TASK REQUIREMENTS => The records below must be repeated exactly, but without their pictures.

Stored records

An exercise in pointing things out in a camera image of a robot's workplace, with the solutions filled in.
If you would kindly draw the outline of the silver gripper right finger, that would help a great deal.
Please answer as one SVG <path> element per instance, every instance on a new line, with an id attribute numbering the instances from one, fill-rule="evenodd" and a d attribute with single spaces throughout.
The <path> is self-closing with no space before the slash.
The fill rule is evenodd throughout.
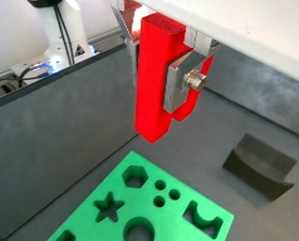
<path id="1" fill-rule="evenodd" d="M 220 43 L 190 27 L 185 28 L 182 42 L 190 50 L 166 68 L 162 108 L 168 113 L 173 113 L 185 103 L 190 89 L 202 89 L 206 79 L 202 64 L 220 49 Z"/>

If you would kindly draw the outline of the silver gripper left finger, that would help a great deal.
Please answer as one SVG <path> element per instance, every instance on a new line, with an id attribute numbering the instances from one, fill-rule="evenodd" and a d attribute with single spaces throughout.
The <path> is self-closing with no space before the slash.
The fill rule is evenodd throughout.
<path id="1" fill-rule="evenodd" d="M 109 0 L 112 12 L 122 33 L 128 56 L 132 61 L 132 84 L 137 85 L 138 70 L 138 29 L 136 27 L 136 11 L 140 4 L 134 0 Z"/>

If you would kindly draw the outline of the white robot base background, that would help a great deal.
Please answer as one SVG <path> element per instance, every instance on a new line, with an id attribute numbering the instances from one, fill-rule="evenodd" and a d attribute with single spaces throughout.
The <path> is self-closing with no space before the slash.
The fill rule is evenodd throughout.
<path id="1" fill-rule="evenodd" d="M 88 43 L 80 6 L 76 0 L 26 0 L 42 20 L 48 48 L 37 60 L 17 64 L 18 72 L 10 70 L 0 75 L 0 88 L 16 82 L 22 88 L 60 72 L 96 54 Z"/>

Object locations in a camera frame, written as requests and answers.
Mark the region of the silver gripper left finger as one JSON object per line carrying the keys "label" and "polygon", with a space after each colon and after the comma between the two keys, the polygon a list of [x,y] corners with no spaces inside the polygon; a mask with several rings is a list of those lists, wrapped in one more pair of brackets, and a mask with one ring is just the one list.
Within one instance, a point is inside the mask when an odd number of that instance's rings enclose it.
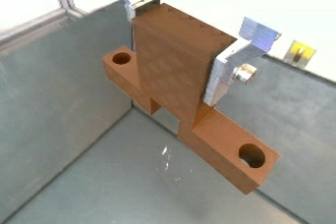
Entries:
{"label": "silver gripper left finger", "polygon": [[130,0],[124,0],[124,2],[126,19],[129,21],[161,4],[160,0],[138,0],[136,2],[132,2]]}

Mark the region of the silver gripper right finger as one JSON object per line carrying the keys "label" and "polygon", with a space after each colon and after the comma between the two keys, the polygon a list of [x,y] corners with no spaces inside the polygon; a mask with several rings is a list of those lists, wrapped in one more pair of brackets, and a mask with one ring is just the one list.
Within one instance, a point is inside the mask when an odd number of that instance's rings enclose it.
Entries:
{"label": "silver gripper right finger", "polygon": [[248,84],[256,68],[250,60],[266,54],[280,33],[249,18],[244,18],[237,40],[218,53],[212,61],[204,103],[214,106],[234,81]]}

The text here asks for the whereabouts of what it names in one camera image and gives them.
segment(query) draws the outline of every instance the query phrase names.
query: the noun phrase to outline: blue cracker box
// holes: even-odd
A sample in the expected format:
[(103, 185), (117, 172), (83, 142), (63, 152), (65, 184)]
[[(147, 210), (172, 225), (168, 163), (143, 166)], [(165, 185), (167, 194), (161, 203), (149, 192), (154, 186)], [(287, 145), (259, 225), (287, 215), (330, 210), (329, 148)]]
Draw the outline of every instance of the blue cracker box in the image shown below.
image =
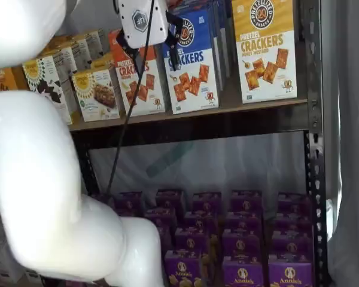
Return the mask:
[(213, 35), (213, 7), (178, 7), (174, 14), (184, 19), (178, 42), (179, 67), (173, 70), (169, 47), (163, 45), (174, 114), (217, 108), (219, 106), (216, 55)]
[(270, 254), (271, 287), (312, 287), (312, 264), (304, 255)]
[(222, 268), (225, 286), (264, 286), (263, 269), (259, 257), (247, 254), (225, 256)]

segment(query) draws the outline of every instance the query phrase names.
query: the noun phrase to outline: cracker image
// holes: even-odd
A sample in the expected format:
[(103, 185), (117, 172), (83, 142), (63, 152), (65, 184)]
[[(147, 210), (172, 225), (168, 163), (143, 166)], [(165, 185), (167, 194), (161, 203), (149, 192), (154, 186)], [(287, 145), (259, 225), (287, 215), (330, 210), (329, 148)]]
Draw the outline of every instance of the cracker image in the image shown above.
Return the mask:
[(201, 85), (201, 80), (197, 77), (192, 77), (190, 82), (189, 93), (192, 93), (195, 96), (198, 96), (199, 86)]
[(276, 65), (285, 69), (287, 65), (288, 49), (278, 48), (278, 54), (276, 55)]
[(199, 66), (199, 79), (207, 83), (209, 80), (209, 66), (201, 64)]
[(115, 97), (111, 88), (96, 83), (94, 87), (94, 98), (104, 106), (112, 109), (115, 107)]
[(277, 70), (278, 70), (277, 65), (275, 65), (274, 63), (268, 62), (266, 69), (264, 70), (263, 79), (266, 82), (269, 82), (272, 84)]
[(252, 63), (254, 70), (257, 71), (258, 78), (262, 77), (264, 74), (264, 64), (262, 58), (259, 58), (255, 62)]
[(182, 88), (184, 91), (188, 90), (190, 88), (190, 78), (188, 73), (184, 73), (179, 76), (179, 80), (181, 81)]
[(256, 70), (251, 70), (249, 72), (246, 72), (245, 76), (249, 90), (254, 90), (255, 88), (259, 88), (258, 73)]
[(148, 92), (148, 87), (141, 84), (139, 86), (138, 98), (146, 102), (146, 100), (148, 99)]
[(149, 90), (154, 91), (154, 75), (146, 74), (146, 86)]
[(186, 100), (186, 95), (182, 87), (182, 84), (174, 85), (174, 92), (175, 92), (175, 96), (177, 97), (177, 101), (180, 102), (182, 100)]

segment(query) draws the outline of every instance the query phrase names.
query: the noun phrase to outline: orange cracker box
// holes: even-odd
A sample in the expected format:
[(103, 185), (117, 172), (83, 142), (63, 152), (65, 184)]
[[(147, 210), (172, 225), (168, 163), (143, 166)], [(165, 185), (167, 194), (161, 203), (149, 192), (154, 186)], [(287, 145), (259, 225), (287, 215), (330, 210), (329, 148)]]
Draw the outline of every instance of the orange cracker box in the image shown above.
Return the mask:
[(293, 0), (233, 0), (243, 103), (297, 96)]
[[(109, 43), (125, 110), (128, 111), (137, 89), (138, 74), (135, 71), (132, 59), (123, 51), (116, 40), (119, 31), (114, 30), (109, 34)], [(139, 52), (143, 57), (145, 48), (140, 48)], [(165, 67), (161, 51), (157, 47), (148, 47), (145, 72), (137, 95), (132, 116), (165, 112), (169, 106), (169, 89), (166, 82)]]
[(0, 91), (28, 90), (21, 66), (0, 69)]

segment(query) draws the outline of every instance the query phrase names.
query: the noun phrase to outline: yellow cracker box
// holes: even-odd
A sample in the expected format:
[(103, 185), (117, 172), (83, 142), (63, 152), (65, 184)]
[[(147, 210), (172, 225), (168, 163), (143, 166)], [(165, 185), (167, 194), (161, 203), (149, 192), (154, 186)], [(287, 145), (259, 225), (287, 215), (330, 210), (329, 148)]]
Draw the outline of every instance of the yellow cracker box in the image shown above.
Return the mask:
[(293, 0), (233, 0), (243, 103), (297, 96)]
[(79, 72), (72, 81), (84, 121), (120, 118), (124, 105), (112, 65)]

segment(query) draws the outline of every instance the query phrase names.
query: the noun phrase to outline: pretzelized crackers box
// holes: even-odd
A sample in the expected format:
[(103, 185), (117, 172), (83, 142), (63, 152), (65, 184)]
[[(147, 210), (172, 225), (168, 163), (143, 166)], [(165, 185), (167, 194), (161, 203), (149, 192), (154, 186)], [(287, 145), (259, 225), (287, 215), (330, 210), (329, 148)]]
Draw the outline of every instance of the pretzelized crackers box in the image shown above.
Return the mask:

EXERCISE SOLUTION =>
An exercise in pointing things out in a camera image of a robot's workplace, with the solutions filled in.
If you would kindly draw the outline of the silver gripper right finger, that would help a great deal.
Please answer as one SVG <path> element per instance, every instance on a new line, with an id attribute numbering the instances from one, fill-rule="evenodd" and a d attribute with single spaces throughout.
The <path> is self-closing with no space before the slash.
The fill rule is evenodd throughout.
<path id="1" fill-rule="evenodd" d="M 220 43 L 190 27 L 185 28 L 182 42 L 190 50 L 166 68 L 162 108 L 168 113 L 173 113 L 185 103 L 190 89 L 202 89 L 206 79 L 202 64 L 220 49 Z"/>

If you would kindly draw the outline of the silver gripper left finger, that would help a great deal.
Please answer as one SVG <path> element per instance, every instance on a new line, with an id attribute numbering the instances from one, fill-rule="evenodd" and a d attribute with single spaces throughout.
The <path> is self-closing with no space before the slash.
The fill rule is evenodd throughout.
<path id="1" fill-rule="evenodd" d="M 109 0 L 112 12 L 122 33 L 128 56 L 132 61 L 132 84 L 137 85 L 138 70 L 138 29 L 136 27 L 136 11 L 140 4 L 134 0 Z"/>

If you would kindly draw the outline of the white robot base background, that would help a great deal.
Please answer as one SVG <path> element per instance, every instance on a new line, with an id attribute numbering the instances from one, fill-rule="evenodd" and a d attribute with single spaces throughout.
The <path> is self-closing with no space before the slash.
The fill rule is evenodd throughout.
<path id="1" fill-rule="evenodd" d="M 88 43 L 80 6 L 76 0 L 26 0 L 42 20 L 48 48 L 37 60 L 17 64 L 18 72 L 10 70 L 0 75 L 0 88 L 16 82 L 22 88 L 60 72 L 96 54 Z"/>

Object locations in a camera frame, written as requests and answers.
Mark the region of the silver gripper left finger as one JSON object per line carrying the keys "label" and "polygon", with a space after each colon and after the comma between the two keys, the polygon a list of [x,y] corners with no spaces inside the polygon; a mask with several rings is a list of those lists, wrapped in one more pair of brackets, and a mask with one ring is just the one list.
Within one instance, a point is inside the mask when an odd number of that instance's rings enclose it.
Entries:
{"label": "silver gripper left finger", "polygon": [[130,0],[124,0],[124,2],[126,19],[129,21],[161,4],[160,0],[138,0],[136,2],[132,2]]}

Mark the region of the silver gripper right finger as one JSON object per line carrying the keys "label" and "polygon", with a space after each colon and after the comma between the two keys, the polygon a list of [x,y] corners with no spaces inside the polygon; a mask with several rings is a list of those lists, wrapped in one more pair of brackets, and a mask with one ring is just the one list.
Within one instance, a point is inside the mask when an odd number of that instance's rings enclose it.
Entries:
{"label": "silver gripper right finger", "polygon": [[248,84],[256,68],[250,60],[266,54],[280,33],[249,18],[244,18],[237,40],[218,53],[212,61],[204,103],[214,106],[234,81]]}

The text here asks for the whereabouts of what it names in one camera image and gives them.
segment(query) draws the outline of every instance the query phrase names.
query: the noun phrase to outline: blue cracker box
// holes: even-odd
A sample in the expected format:
[(103, 185), (117, 172), (83, 142), (63, 152), (65, 184)]
[[(147, 210), (172, 225), (168, 163), (143, 166)], [(165, 185), (167, 194), (161, 203), (149, 192), (154, 186)], [(287, 145), (259, 225), (287, 215), (330, 210), (329, 148)]]
Draw the outline of every instance of the blue cracker box in the image shown below.
image =
Return the mask:
[(213, 35), (213, 7), (178, 7), (174, 14), (184, 19), (178, 42), (179, 67), (173, 70), (169, 47), (163, 45), (174, 114), (217, 108), (219, 106), (216, 55)]
[(270, 254), (271, 287), (312, 287), (312, 264), (304, 255)]
[(222, 268), (225, 286), (264, 286), (263, 269), (259, 257), (247, 254), (225, 256)]

segment(query) draws the outline of every instance the query phrase names.
query: the noun phrase to outline: cracker image
// holes: even-odd
A sample in the expected format:
[(103, 185), (117, 172), (83, 142), (63, 152), (65, 184)]
[[(147, 210), (172, 225), (168, 163), (143, 166)], [(165, 185), (167, 194), (161, 203), (149, 192), (154, 186)], [(287, 145), (259, 225), (287, 215), (330, 210), (329, 148)]]
Draw the outline of every instance of the cracker image in the image shown above.
Return the mask:
[(201, 85), (201, 80), (197, 77), (192, 77), (190, 82), (189, 93), (192, 93), (195, 96), (198, 96), (199, 86)]
[(276, 65), (285, 69), (287, 65), (288, 49), (278, 48), (278, 54), (276, 55)]
[(199, 66), (199, 79), (207, 83), (209, 80), (209, 66), (201, 64)]
[(115, 97), (111, 88), (96, 83), (94, 87), (94, 98), (104, 106), (112, 109), (115, 107)]
[(277, 70), (278, 70), (277, 65), (275, 65), (274, 63), (268, 62), (266, 69), (264, 70), (263, 79), (266, 82), (269, 82), (272, 84)]
[(252, 63), (254, 70), (257, 71), (258, 78), (262, 77), (264, 74), (264, 64), (262, 58), (259, 58), (255, 62)]
[(182, 88), (184, 91), (188, 90), (190, 88), (190, 78), (188, 73), (184, 73), (179, 76), (179, 80), (181, 81)]
[(256, 70), (251, 70), (249, 72), (246, 72), (245, 76), (249, 90), (254, 90), (255, 88), (259, 88), (258, 73)]
[(148, 92), (148, 87), (141, 84), (139, 86), (138, 98), (146, 102), (146, 100), (148, 99)]
[(149, 90), (154, 91), (154, 75), (146, 74), (146, 86)]
[(186, 100), (186, 95), (182, 87), (182, 84), (174, 85), (174, 92), (175, 92), (175, 96), (177, 97), (177, 101), (180, 102), (182, 100)]

segment(query) draws the outline of every instance the query phrase names.
query: the noun phrase to outline: orange cracker box
// holes: even-odd
A sample in the expected format:
[(103, 185), (117, 172), (83, 142), (63, 152), (65, 184)]
[[(147, 210), (172, 225), (168, 163), (143, 166)], [(165, 185), (167, 194), (161, 203), (149, 192), (154, 186)], [(287, 145), (259, 225), (287, 215), (330, 210), (329, 148)]]
Draw the outline of every instance of the orange cracker box in the image shown above.
Return the mask:
[(293, 0), (233, 0), (243, 103), (297, 96)]
[[(109, 43), (125, 110), (128, 111), (137, 89), (138, 74), (135, 71), (132, 59), (123, 51), (116, 40), (119, 31), (114, 30), (109, 34)], [(139, 52), (143, 57), (145, 48), (140, 48)], [(165, 67), (161, 51), (157, 47), (148, 47), (145, 72), (137, 95), (132, 116), (165, 112), (169, 106), (169, 89), (166, 82)]]
[(0, 91), (28, 90), (21, 66), (0, 69)]

segment(query) draws the outline of every instance the query phrase names.
query: the noun phrase to outline: yellow cracker box
// holes: even-odd
A sample in the expected format:
[(103, 185), (117, 172), (83, 142), (63, 152), (65, 184)]
[[(147, 210), (172, 225), (168, 163), (143, 166)], [(165, 185), (167, 194), (161, 203), (149, 192), (154, 186)], [(287, 145), (259, 225), (287, 215), (330, 210), (329, 148)]]
Draw the outline of every instance of the yellow cracker box in the image shown above.
Return the mask:
[(293, 0), (233, 0), (243, 103), (297, 96)]
[(79, 72), (72, 81), (84, 121), (120, 118), (124, 105), (112, 65)]

segment(query) draws the outline of every instance the query phrase names.
query: the noun phrase to outline: pretzelized crackers box
// holes: even-odd
A sample in the expected format:
[(103, 185), (117, 172), (83, 142), (63, 152), (65, 184)]
[[(147, 210), (172, 225), (168, 163), (143, 166)], [(165, 185), (167, 194), (161, 203), (149, 192), (154, 186)], [(287, 145), (259, 225), (287, 215), (330, 210), (329, 148)]]
Draw the outline of every instance of the pretzelized crackers box in the image shown above.
Return the mask:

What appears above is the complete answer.